I remember when I gave my father the best gift he ever received.
It was 1991, and I was a young journalist in Kansas City. I was assigned to interview legendary and famous singer Billy Eckstine–(nicknamed the great Mr. B). Eckstine was to perform at the Kansas City Jazz Festival. He was an enormously popular African American balladeer during the 1940s, 1950s, and 1960s. According to some accounts, at one time, he was considered “The Black Frank Sinatra.” His deep baritone voice, good looks, and smooth style wowed women and inspired men to emulate him in every way. As a kid, I remember my Dad playing his records and attempting to sing a verse or two on several occasions.
Despite buying probably every album Eckstine recorded in 30 or so years, Dad never got to meet or even see his idol in concert.
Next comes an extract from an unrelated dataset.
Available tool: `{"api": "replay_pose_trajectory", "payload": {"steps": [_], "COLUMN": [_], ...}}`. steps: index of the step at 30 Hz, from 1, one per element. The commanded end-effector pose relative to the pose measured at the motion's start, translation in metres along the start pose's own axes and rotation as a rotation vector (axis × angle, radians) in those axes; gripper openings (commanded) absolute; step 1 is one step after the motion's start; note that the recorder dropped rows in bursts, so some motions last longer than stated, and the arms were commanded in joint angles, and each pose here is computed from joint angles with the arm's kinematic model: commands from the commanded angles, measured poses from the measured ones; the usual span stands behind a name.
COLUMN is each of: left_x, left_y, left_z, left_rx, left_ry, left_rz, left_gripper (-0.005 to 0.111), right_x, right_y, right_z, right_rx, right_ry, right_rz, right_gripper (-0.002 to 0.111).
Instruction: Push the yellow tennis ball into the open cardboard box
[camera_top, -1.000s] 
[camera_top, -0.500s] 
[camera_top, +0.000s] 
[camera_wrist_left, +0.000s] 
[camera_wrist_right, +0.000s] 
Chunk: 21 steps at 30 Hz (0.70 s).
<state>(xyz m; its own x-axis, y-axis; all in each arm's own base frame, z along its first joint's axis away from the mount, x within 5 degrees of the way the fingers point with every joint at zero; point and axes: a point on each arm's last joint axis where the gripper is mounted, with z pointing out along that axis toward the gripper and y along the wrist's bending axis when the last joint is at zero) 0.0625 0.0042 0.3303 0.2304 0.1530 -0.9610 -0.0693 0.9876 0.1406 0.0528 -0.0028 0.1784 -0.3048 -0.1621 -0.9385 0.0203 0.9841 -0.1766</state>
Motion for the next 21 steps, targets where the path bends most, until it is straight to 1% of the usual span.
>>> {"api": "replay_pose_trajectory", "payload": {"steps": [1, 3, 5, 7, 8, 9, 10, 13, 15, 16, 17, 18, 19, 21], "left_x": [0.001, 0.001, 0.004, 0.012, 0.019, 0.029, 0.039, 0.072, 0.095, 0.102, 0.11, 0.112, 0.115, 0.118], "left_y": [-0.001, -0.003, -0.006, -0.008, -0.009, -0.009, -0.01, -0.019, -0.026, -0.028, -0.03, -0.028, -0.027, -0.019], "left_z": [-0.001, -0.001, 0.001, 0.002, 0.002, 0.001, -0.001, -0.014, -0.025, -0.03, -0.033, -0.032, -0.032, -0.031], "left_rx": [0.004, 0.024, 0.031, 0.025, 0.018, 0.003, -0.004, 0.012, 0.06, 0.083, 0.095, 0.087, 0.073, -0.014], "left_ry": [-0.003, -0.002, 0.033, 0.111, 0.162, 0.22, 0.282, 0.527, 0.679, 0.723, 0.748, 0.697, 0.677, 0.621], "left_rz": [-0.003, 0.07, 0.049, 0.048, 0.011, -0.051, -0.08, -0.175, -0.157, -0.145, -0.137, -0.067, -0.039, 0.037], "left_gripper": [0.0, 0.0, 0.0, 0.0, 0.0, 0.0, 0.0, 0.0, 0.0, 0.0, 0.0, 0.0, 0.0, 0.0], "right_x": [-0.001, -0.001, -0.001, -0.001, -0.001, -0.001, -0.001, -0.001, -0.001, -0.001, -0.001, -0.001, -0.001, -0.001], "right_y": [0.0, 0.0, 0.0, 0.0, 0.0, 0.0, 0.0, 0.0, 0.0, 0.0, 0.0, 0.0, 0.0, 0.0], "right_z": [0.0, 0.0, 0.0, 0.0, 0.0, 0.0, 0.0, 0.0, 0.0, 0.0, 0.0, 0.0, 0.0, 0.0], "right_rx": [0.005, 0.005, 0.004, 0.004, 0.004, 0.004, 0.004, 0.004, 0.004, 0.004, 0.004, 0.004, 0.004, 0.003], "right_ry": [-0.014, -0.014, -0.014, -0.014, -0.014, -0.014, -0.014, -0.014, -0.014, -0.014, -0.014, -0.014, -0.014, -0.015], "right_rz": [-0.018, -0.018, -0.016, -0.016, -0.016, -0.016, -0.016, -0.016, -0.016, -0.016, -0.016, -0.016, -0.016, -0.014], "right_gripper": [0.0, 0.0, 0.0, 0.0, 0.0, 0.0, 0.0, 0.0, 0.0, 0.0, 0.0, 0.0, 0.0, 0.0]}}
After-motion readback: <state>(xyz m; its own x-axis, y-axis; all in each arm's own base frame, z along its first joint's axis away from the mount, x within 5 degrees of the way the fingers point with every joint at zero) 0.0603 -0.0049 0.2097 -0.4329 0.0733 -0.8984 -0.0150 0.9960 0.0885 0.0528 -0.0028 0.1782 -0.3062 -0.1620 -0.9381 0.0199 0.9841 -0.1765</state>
That all changed, in an indirect sort of way. With a confident and, I’m sure, what some people would call a cocky strut, I walked into the lobby of a posh downtown Kansas City restaurant. A few feet away from the entrance, I spotted Billy Eckstine sitting at a table. He was wearing a white jogging suit, eating lunch, and chatting with his agent, with whom I had spoken with earlier. I walked up to the table, introduced myself, and they invited me to join them. The first thing I said to him was, “My father is your biggest fan. I grew up listening to Dad play I Apologize and A Cottage for Sale)–two of Eckstine’s biggest hits and most memorable songs). He sipped on a glass of water, smiled, looked at me, and said, “You tell your father that he has excellent taste.” We all laughed.
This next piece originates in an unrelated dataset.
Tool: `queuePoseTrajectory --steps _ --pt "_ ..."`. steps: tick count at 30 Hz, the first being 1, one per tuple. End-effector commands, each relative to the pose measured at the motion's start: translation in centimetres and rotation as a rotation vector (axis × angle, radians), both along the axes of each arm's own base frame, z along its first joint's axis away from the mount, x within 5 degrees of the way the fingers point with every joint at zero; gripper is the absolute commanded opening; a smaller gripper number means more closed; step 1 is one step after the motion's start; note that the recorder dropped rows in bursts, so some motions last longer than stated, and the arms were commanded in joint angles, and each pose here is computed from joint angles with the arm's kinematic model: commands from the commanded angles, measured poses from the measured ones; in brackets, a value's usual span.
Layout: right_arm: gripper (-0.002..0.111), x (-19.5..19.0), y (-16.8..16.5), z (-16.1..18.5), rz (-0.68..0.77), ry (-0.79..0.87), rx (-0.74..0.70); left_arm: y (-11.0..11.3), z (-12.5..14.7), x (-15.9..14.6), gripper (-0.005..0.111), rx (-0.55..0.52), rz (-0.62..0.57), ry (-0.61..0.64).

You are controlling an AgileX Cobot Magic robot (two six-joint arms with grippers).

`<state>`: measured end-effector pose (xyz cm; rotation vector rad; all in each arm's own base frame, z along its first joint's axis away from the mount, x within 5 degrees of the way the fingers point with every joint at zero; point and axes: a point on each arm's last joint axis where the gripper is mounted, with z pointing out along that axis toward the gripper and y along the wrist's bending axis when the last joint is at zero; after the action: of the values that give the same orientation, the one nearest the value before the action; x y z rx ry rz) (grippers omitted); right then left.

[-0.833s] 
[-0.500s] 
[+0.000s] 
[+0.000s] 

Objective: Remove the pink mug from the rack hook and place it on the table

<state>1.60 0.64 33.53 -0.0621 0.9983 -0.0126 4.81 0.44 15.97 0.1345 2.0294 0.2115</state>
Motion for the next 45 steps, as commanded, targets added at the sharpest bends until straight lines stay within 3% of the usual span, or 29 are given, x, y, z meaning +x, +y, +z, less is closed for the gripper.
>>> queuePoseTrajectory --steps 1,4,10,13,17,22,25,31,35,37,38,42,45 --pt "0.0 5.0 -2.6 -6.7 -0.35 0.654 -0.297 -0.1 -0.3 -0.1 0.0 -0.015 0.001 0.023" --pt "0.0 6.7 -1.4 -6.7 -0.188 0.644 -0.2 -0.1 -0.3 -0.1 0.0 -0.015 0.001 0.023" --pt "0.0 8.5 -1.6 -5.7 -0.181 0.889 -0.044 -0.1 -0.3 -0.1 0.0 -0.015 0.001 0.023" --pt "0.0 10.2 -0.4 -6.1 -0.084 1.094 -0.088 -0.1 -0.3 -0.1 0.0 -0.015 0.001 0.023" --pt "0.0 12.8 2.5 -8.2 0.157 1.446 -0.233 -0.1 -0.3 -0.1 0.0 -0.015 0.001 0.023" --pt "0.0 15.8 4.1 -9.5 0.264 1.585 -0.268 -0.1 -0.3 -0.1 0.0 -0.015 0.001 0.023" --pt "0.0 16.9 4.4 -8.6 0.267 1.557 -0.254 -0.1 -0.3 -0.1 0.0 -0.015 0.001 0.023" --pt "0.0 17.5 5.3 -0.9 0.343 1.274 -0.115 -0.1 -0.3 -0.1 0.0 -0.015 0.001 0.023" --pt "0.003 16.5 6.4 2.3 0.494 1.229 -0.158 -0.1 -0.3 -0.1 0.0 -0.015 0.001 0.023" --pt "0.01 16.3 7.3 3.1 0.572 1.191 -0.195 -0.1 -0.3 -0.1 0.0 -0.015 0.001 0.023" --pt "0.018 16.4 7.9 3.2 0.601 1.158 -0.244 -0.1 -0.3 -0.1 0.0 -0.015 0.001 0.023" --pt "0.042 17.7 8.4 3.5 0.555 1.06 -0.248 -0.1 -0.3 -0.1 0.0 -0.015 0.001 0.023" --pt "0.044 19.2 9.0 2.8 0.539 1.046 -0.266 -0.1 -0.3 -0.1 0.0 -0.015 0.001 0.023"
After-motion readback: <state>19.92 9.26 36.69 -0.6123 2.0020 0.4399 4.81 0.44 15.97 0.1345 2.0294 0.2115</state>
For the next hour, I had one of the most enjoyable and memorable interviews of my career with this musical legend. Eckstine shared his views about how the music industry had changed and how contemporary artists were just performers and not the smooth stylists or vocalists they were during his era. He also shared how his protege singer Sarah Vaughan—(nicknamed Sassy and the Divine One)–was one of the best vocalists of a generation. “The lady could sing,” he said. Vaughan–a native of Newark, had passed away less than a year earlier from lung cancer. “I didn’t want to see her like that–hooked up to tubes and wires. I just couldn’t see her like that,” he said.” At the end of the interview, the agent took a picture of Eckstine and me. He autographed a photo of himself to my father with the inscription, To Robert, All the Best,” Mr. B.
Later, I called my father back home in New Jersey and shared the big news with him. From what I could tell, Dad, an occasional skeptic, especially when there isn’t immediate proof of something, was cautiously excited. I mailed the photo, went to the newsroom, and wrote the story. Two days later, Dad called me with a jubilance in his voice that I seldom heard over the years. “You interviewed Mr. B and got his autograph for me!!” A day or so later, I sent my published story and photo of Eckstine and myself to him. Dad was euphoric and overjoyed like I had never seen before!! He told EVERYONE from family, friends, and neighbors, “Glenn interviewed Billy Eckstine! My son interviewed my idol, the great Mr. B!” Eckstine passed away shortly after our interview. He was 78.
Later that year, when I flew home to visit my family for Christmas, the autographed photo of Eckstine was hanging neatly on the wall in Mom and Dad’s bedroom. It remains there today, 30 years later. It will be 12 years this Christmas that Dad passed away. However, I know that he is still enjoying the best Christmas gift I ever gave him.